- [EXERCISE REQUIREMENTS]: Search the records below for the word "clear" and show every line where it occurs.

:: DATASET RECORDS ::

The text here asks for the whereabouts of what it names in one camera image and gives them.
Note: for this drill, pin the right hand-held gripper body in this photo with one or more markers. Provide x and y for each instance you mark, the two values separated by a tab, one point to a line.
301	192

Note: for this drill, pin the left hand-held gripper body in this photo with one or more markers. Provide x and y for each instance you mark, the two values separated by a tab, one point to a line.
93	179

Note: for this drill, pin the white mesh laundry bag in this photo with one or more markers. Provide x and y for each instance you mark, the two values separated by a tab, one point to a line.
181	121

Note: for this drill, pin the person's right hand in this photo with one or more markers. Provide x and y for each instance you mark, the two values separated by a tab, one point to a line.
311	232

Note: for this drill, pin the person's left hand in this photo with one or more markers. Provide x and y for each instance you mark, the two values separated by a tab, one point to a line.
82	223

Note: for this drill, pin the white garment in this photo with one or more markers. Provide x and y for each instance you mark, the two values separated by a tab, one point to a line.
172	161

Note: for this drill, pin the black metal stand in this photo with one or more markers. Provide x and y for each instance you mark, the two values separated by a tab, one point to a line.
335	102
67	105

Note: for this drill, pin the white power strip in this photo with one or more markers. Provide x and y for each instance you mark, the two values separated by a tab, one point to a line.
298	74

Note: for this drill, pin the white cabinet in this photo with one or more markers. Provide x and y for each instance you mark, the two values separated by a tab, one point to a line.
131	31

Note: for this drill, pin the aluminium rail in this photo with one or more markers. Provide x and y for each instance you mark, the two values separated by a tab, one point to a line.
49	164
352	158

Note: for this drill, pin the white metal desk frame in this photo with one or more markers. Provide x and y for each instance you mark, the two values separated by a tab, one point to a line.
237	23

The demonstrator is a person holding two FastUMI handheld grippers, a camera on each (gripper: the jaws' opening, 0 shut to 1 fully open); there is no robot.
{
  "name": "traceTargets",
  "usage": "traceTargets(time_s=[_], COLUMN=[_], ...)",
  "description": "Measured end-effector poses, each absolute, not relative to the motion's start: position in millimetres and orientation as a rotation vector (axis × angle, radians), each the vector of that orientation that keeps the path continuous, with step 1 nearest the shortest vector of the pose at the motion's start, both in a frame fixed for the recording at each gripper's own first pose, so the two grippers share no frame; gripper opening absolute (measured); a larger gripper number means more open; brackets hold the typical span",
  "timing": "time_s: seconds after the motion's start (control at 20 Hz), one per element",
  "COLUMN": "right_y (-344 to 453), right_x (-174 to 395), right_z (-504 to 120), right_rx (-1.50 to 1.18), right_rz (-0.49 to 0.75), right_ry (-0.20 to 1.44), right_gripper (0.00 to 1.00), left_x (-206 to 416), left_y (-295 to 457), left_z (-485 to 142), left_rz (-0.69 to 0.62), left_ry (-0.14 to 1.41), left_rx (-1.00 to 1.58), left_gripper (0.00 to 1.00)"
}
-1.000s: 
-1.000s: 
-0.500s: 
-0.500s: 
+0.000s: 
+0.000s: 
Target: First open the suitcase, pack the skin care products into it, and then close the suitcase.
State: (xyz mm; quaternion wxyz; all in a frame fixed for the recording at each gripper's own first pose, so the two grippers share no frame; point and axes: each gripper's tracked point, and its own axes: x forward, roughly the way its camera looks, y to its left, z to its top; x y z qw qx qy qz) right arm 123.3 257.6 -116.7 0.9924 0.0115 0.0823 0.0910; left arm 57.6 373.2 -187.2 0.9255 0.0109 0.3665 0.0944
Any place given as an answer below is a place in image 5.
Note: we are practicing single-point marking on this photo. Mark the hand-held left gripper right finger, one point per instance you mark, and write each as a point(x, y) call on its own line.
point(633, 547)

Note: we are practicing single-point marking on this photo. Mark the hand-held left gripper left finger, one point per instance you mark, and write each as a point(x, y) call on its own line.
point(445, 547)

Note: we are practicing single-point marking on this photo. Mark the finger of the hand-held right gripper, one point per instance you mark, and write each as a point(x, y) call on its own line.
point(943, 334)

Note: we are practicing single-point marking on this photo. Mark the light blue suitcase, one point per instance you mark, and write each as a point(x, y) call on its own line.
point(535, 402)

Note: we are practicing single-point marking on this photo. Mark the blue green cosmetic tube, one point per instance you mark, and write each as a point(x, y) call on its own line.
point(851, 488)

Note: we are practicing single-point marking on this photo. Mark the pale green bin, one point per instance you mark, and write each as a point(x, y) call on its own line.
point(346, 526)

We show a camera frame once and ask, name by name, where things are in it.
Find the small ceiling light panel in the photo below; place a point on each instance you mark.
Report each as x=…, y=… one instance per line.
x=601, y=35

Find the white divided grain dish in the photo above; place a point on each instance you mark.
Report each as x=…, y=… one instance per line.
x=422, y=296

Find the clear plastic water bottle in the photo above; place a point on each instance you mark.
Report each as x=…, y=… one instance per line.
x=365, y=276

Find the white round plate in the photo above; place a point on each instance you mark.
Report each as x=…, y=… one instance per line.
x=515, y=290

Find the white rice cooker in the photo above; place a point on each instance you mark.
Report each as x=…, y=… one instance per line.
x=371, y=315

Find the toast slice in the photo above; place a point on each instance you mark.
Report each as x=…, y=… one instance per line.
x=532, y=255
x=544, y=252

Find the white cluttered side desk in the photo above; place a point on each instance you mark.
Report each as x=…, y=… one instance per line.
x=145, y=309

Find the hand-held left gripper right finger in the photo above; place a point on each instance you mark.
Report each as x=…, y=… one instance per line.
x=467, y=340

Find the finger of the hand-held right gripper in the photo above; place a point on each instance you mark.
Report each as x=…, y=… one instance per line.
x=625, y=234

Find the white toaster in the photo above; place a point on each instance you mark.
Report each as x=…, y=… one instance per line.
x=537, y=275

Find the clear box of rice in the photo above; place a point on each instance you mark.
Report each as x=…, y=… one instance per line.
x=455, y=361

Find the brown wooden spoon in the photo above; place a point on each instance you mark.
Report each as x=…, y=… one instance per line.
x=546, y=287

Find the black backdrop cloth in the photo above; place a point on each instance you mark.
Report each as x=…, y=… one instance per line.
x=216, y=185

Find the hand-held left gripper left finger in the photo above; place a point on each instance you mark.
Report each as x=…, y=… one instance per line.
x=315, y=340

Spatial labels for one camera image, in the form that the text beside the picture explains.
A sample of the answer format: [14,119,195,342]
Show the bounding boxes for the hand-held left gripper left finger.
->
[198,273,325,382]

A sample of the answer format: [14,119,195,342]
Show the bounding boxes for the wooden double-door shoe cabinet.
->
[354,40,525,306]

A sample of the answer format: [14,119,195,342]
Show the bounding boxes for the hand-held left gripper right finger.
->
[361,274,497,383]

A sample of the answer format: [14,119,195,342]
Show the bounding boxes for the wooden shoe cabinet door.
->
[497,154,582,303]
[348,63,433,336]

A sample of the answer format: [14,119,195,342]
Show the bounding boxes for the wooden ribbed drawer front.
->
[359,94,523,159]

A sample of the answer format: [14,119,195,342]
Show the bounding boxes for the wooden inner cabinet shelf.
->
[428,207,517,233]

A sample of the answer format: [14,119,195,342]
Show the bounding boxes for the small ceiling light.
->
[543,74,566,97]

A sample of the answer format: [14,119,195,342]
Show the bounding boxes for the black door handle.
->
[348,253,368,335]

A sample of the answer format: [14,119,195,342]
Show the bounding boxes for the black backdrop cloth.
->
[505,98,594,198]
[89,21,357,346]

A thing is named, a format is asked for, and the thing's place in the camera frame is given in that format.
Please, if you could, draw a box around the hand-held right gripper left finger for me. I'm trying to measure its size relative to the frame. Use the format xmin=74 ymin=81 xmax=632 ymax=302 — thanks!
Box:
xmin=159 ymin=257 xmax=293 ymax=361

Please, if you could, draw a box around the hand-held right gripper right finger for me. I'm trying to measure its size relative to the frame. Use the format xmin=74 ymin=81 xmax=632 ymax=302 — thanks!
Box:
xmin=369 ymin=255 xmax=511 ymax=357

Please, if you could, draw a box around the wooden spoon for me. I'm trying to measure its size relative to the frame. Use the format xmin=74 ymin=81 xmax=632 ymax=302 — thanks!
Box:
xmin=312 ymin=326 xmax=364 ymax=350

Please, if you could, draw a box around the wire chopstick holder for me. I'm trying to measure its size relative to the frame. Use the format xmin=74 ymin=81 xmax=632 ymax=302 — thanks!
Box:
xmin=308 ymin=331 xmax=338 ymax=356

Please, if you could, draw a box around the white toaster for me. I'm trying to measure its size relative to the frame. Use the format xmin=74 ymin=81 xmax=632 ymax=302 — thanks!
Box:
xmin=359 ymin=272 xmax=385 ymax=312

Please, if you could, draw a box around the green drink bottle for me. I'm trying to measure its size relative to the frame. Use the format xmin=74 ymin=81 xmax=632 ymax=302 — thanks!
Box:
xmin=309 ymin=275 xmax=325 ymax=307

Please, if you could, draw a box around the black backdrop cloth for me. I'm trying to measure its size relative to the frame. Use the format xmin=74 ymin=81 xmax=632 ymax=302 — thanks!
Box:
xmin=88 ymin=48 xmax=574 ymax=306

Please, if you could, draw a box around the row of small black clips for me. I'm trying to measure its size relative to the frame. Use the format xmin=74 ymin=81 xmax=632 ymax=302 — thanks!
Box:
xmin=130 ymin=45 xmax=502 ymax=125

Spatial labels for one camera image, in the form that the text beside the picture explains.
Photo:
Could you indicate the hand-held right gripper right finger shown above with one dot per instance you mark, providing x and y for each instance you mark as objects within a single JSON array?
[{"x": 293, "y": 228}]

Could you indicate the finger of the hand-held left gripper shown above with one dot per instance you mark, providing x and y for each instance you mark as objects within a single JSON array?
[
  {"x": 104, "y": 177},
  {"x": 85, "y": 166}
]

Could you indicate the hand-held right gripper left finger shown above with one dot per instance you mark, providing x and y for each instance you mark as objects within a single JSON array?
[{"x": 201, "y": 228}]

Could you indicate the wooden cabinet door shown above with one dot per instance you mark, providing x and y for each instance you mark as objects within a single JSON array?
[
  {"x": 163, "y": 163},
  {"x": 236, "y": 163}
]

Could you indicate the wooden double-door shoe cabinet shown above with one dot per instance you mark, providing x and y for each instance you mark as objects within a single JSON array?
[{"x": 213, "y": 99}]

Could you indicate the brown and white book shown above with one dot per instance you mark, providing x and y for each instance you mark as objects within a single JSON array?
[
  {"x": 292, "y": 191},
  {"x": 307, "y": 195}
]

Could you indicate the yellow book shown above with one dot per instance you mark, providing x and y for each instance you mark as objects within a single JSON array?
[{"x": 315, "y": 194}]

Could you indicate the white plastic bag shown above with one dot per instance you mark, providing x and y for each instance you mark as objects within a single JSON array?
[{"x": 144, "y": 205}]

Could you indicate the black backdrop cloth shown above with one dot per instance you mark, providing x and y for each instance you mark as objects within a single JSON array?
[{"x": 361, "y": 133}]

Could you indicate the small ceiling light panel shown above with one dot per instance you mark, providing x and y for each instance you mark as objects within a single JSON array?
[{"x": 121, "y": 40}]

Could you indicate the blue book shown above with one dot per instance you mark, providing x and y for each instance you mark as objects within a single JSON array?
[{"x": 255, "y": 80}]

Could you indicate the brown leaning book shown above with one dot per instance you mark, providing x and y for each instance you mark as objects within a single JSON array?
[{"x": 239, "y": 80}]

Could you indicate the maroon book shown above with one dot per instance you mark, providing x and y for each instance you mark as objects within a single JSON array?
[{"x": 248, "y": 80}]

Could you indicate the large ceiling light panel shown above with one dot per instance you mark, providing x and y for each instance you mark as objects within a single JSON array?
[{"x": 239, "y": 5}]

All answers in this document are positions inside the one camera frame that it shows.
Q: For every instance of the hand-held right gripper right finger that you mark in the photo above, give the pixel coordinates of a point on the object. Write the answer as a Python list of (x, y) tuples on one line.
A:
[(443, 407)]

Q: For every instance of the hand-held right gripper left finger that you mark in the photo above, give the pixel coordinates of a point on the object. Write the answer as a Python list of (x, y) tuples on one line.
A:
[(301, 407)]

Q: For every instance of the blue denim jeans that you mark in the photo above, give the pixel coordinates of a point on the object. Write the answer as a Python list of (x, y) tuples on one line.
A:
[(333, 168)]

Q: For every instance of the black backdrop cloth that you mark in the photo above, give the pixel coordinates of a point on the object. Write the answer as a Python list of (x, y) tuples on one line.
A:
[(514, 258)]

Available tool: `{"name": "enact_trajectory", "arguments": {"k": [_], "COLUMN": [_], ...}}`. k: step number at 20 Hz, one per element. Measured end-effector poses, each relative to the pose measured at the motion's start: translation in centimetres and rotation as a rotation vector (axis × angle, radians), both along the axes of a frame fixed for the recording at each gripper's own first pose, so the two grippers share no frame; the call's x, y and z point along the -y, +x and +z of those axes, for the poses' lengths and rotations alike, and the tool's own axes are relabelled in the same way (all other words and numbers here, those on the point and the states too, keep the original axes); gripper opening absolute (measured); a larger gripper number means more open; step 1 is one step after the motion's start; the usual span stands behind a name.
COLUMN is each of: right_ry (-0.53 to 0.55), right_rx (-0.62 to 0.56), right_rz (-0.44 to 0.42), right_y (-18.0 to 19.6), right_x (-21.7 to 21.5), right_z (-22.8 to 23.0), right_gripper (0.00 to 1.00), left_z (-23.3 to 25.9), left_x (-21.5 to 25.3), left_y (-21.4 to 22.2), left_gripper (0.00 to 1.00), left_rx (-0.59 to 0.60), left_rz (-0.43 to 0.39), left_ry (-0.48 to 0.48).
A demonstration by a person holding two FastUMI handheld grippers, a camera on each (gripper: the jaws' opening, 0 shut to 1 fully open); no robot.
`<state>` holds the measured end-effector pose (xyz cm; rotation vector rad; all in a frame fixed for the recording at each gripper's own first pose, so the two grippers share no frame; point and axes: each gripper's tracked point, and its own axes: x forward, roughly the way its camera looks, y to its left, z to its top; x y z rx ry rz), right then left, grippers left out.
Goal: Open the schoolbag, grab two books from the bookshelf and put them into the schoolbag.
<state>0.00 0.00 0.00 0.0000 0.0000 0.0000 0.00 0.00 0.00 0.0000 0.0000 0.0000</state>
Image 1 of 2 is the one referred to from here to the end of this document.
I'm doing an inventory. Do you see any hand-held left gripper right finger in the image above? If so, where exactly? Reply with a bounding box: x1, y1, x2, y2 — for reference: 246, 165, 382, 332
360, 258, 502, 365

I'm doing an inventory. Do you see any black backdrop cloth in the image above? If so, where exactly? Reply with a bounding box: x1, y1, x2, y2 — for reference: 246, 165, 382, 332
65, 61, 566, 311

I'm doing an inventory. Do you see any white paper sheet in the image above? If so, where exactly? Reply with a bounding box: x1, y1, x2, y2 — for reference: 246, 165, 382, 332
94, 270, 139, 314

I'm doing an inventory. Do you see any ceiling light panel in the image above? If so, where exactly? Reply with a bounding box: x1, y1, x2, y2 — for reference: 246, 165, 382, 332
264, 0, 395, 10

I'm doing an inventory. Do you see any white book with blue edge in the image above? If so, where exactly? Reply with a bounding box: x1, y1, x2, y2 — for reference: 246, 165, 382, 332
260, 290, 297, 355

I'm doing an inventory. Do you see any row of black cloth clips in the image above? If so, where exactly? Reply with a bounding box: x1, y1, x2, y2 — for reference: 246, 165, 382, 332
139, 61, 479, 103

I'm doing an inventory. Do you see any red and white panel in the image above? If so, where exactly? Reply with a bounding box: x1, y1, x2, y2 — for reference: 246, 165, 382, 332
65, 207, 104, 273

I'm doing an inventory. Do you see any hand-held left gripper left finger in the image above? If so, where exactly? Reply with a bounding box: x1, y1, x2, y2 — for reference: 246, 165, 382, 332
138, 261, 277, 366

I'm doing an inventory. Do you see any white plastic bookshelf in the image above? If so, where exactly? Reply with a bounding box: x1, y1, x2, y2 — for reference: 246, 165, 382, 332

:::

- [WRITTEN RESPONSE]:
Find the clear plastic water bottle in the photo above; place a point on each instance you mark.
Find the clear box of rice in the photo above; place a point on each instance you mark.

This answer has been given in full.